Wednesday, December 3, 2014

Disneyland Half Marathon weekend!


This is a September post from my fundraising page that I'm just now getting around to cross-posting on Blogger.

I’m writing today with an update on my training and races. I ran the Disneyland Half Marathon (13.1 miles!) on August 31 with my best friend, and it was AMAZING. We spent two days at Disneyland, ran on the third day, and spent the following day at Disney California Adventure Park.
I’ve been fighting a knee injury since May and suffering mightily while training in the grueling humidity and heat. Kaitlin hadn’t been able to train at all because of work. So after two awesome days on our feet in the park, we mentally prepared for a long, painful race day. We got up at 3:30 a.m. to dress, eat, catch a shuttle to the park, and walk to the starting corrals for the 5:30 a.m. race, not realizing that starting in the last corral meant starting closer to 6:30 a.m.

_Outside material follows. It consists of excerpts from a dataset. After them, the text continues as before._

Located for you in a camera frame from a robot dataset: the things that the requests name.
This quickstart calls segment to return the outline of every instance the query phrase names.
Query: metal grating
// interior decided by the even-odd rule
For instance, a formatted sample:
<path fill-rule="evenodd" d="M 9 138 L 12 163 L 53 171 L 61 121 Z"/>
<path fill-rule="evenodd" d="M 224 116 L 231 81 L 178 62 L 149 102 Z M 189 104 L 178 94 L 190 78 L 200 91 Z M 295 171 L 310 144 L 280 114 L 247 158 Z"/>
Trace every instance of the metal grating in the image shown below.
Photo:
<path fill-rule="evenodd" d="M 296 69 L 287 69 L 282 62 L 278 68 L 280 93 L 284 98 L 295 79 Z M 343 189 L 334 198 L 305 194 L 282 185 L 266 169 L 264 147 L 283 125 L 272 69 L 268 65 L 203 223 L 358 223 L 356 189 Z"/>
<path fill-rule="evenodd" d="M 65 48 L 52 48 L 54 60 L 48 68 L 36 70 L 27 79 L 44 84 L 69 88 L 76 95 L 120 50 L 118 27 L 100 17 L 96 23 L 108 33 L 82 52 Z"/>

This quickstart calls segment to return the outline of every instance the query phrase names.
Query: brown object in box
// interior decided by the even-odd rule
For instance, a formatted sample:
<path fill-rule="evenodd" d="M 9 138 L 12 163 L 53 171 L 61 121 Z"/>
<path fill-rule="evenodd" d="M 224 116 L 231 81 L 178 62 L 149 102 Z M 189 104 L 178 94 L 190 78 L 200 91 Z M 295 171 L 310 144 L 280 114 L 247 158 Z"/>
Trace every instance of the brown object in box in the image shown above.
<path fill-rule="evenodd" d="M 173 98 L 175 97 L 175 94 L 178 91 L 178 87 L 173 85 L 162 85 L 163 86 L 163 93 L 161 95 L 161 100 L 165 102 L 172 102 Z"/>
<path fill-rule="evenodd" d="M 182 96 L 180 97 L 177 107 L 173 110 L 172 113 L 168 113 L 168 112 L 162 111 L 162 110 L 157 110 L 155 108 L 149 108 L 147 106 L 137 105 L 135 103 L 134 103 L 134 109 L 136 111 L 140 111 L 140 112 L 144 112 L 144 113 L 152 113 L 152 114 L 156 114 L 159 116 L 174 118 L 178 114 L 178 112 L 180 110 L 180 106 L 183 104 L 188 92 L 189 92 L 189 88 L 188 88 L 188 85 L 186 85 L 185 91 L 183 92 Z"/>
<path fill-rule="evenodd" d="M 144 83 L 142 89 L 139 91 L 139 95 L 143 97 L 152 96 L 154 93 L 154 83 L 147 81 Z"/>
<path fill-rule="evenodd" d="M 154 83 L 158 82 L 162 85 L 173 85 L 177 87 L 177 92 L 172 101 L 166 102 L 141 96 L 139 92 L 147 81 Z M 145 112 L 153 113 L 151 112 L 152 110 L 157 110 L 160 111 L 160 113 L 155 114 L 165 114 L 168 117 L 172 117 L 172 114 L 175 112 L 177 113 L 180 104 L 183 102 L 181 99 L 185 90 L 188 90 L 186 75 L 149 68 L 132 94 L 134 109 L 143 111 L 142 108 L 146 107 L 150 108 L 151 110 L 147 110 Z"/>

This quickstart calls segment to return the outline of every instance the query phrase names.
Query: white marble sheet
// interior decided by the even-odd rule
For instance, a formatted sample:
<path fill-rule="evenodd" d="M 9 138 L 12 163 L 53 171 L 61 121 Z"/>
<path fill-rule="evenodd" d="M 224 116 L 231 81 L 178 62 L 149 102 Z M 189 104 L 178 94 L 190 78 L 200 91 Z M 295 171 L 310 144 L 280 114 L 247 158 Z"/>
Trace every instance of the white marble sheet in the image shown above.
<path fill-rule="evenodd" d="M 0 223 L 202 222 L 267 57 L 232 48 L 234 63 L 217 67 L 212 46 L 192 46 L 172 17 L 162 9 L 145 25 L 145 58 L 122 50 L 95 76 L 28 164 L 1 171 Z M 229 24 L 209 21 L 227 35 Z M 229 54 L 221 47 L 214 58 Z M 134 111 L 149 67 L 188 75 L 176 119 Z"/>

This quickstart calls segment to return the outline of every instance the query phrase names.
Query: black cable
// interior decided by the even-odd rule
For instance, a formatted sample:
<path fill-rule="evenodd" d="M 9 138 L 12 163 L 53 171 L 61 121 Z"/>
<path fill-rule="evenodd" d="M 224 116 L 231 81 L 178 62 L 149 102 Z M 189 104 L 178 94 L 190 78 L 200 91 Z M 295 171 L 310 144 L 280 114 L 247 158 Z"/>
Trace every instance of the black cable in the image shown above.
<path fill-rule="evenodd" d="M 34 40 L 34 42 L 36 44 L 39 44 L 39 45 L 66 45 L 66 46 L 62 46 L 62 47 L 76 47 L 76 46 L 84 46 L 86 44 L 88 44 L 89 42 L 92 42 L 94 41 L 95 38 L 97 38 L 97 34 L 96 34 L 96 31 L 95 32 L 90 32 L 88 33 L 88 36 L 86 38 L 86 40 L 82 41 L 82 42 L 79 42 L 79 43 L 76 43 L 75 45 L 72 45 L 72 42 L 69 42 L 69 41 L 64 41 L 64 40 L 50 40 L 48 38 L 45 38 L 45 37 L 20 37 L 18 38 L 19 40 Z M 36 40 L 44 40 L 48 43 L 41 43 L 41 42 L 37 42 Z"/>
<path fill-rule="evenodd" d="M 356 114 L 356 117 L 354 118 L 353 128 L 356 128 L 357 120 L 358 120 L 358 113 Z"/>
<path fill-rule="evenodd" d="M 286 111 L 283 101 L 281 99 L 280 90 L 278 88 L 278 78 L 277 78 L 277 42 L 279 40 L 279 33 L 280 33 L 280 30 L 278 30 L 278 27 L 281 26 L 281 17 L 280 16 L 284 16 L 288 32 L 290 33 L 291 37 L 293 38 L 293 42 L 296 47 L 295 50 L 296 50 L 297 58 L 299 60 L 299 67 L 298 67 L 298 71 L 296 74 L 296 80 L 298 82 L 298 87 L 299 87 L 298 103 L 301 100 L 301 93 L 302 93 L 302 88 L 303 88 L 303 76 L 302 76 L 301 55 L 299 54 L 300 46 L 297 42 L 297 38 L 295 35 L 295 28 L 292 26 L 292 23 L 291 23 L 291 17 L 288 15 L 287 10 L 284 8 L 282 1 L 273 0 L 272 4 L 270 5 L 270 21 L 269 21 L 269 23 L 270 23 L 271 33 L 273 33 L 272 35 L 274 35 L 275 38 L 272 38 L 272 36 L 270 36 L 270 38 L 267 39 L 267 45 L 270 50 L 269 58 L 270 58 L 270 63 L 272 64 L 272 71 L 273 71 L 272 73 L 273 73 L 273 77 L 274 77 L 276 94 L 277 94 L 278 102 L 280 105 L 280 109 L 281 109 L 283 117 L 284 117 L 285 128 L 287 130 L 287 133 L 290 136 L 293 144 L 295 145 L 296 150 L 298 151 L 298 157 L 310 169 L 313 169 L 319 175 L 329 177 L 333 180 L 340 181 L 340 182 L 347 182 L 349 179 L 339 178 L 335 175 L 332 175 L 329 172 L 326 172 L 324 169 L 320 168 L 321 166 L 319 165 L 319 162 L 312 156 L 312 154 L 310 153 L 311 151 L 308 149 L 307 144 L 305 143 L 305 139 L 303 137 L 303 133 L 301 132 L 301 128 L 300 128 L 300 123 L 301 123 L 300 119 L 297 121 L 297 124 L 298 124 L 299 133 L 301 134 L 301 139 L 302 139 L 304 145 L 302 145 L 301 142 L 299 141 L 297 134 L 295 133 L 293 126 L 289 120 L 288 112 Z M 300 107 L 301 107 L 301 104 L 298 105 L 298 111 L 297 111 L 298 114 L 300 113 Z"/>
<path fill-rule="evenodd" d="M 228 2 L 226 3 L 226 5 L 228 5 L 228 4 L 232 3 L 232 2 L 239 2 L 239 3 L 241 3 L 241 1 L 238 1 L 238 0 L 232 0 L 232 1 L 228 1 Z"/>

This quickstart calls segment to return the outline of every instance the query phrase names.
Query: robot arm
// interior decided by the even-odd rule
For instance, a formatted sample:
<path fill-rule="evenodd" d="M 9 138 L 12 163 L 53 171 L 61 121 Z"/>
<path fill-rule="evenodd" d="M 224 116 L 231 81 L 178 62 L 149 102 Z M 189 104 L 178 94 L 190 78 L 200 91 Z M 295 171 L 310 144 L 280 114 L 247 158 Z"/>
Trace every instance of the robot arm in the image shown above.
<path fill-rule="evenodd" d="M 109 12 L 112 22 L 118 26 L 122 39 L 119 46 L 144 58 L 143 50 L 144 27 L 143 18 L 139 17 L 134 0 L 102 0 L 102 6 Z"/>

The weather was glorious, and Kaitlin let me push us through a ‘run two minutes, walk one’ routine. The delayed start, however, meant we soon needed a bathroom break, and we lost at least 7 minutes in line for the porta-potties on the course. When we rejoined the other participants, the cutoff pacers were drawing up just behind us. Bicycling volunteers followed them, warning/encouraging participants to catch up or be pulled from the course for not meeting the minimum pace requirement.
By the 5k mark, we were averaging 17:29 minutes per mile, way behind the required 16min/mi minimum.  At 4 miles, Kaitlin was struggling mightily, and I was the most irritatingly cheerful personal trainer/cheerleader I could possibly be. “Walk fast or jog slow, but we’re not walking slow! You’ve got long legs; you can do this!” I told her I’d push her to 6 miles before letting her quit. We enjoyed running through the parks, briefly picking up speed and smiling for photographers, and bopping our heads to the music played by local marching bands and drumlines along the course. But we didn’t have time to stop and wait in line to take pictures with costumed characters.

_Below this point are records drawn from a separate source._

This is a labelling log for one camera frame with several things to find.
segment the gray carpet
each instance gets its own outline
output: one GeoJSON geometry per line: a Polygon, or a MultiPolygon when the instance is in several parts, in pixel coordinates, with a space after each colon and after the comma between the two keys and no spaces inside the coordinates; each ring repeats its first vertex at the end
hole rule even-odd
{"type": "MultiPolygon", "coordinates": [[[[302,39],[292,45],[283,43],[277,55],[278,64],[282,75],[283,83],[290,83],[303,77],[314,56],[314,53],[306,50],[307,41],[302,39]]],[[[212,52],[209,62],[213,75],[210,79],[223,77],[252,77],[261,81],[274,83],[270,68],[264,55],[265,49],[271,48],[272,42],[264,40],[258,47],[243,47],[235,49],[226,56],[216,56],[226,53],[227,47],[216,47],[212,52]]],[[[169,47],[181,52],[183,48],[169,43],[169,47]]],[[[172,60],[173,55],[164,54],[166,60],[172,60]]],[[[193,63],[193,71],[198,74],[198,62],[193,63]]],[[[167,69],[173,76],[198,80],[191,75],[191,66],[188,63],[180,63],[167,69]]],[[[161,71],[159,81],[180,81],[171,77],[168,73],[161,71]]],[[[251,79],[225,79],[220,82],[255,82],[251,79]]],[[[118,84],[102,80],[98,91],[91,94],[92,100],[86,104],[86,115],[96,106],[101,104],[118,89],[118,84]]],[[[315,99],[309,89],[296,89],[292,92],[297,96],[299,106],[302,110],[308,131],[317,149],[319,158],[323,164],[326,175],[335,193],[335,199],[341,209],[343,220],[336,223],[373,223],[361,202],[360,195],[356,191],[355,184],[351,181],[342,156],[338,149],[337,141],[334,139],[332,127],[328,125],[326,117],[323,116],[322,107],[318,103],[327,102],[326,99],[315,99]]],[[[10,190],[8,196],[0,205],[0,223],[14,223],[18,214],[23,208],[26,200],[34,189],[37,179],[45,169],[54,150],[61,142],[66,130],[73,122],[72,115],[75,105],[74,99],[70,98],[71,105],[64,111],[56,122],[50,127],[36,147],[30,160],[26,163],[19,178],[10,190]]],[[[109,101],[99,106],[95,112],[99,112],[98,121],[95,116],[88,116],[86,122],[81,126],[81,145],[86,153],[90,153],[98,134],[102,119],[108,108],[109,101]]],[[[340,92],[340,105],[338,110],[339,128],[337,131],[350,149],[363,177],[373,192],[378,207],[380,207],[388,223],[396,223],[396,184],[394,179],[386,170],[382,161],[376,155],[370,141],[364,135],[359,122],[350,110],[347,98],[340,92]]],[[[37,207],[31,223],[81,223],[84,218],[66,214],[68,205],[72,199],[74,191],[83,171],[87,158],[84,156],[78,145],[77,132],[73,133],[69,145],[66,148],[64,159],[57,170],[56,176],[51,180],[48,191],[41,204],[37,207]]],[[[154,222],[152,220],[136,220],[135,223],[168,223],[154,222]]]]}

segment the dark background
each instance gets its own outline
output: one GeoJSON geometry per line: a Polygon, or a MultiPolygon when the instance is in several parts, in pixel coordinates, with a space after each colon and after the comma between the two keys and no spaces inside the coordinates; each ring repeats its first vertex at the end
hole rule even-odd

At about 5.75 miles, the sun came out, we slathered on some sunblock, and we parted ways. I picked up my pace to try to catch the rear pacers, who’d just fallen out of sight. At the 10k mark, I’d picked up some time and was averaging 16:46 minutes per mile. I hit the 7-mile marker feeling unbelievably strong! The course then wound toward the Angels stadium, through it, and back out the other side. Local high school cheerleaders cheered us and gave high fives and I passed what must have been a mile of classic cars and their owners lining a stretch of otherwise boring street.
I alternated running and walking most of the course as needed, following no set plan or timer. My longest training run had been 10.65 miles about two weeks prior, and I had stopped back at my house for water two times in the middle of it, and yet I found myself feeling strong and exuberant throughout the race itself. I threw my arms in the air in a crazy dance while listening to my iPod and passing many other runners. At the 15k mark, my pace had improved to an average 15:50 minutes per mile.
Running the first half with Kaitlin had helped me pace far better than I could have on my own, and I definitely noticed the low energy of participants around me in the last 4 miles. I was tired, too, but I still had a lot left to give, even in spite of a painful blister. It was approaching 10 a.m. and getting quite warm, so the last mile or two was definitely tough. But I found it in me to sprint the final stretch and cross the finish line with my arms raised in the air. I didn’t have a set time goal but had been hoping for 3:30. My final time was 3:22:04 with an average pace of 15:25 minutes per mile.
Another way to break down the math is that I ran the first 3.1 miles in 54 minutes, 22 seconds; the next 3.1 in 49:49 (16 min/mi); the next 3.1 in 43:24 (14 min/mi); and the last 3.8 in 54:29 (14:20 min/mi). Some pretty impressive gains as the morning wore on!
I met up with Kaitlin at the end, and she told me she’d made it to 7 miles, which was WAY more than she thought she could do! She even got her finisher’s medal, too! We hobbled back to the shuttle and soon drove to a nearby spa to soak and unwind before meeting a local friend for an idyllic picnic dinner on the beach.
But there’s no rest in store for me. I’m looking forward to a gorgeous 10k trail race on October 4, my first duathlon (a 500 m swim + 5k run) on October 14, my next half marathon on October 19, the Spartan Beast 10- to 12-mile obstacle race on November 1, a possible back-to-back half marathon challenge on New Year’s Eve and New Year’s Day, and my first stair climb race, the Big D Climb (1,276 stairs in 58 stories) on January 31. Why? Because I like challenges and new things and just want to be able to say at the end, “I did it!”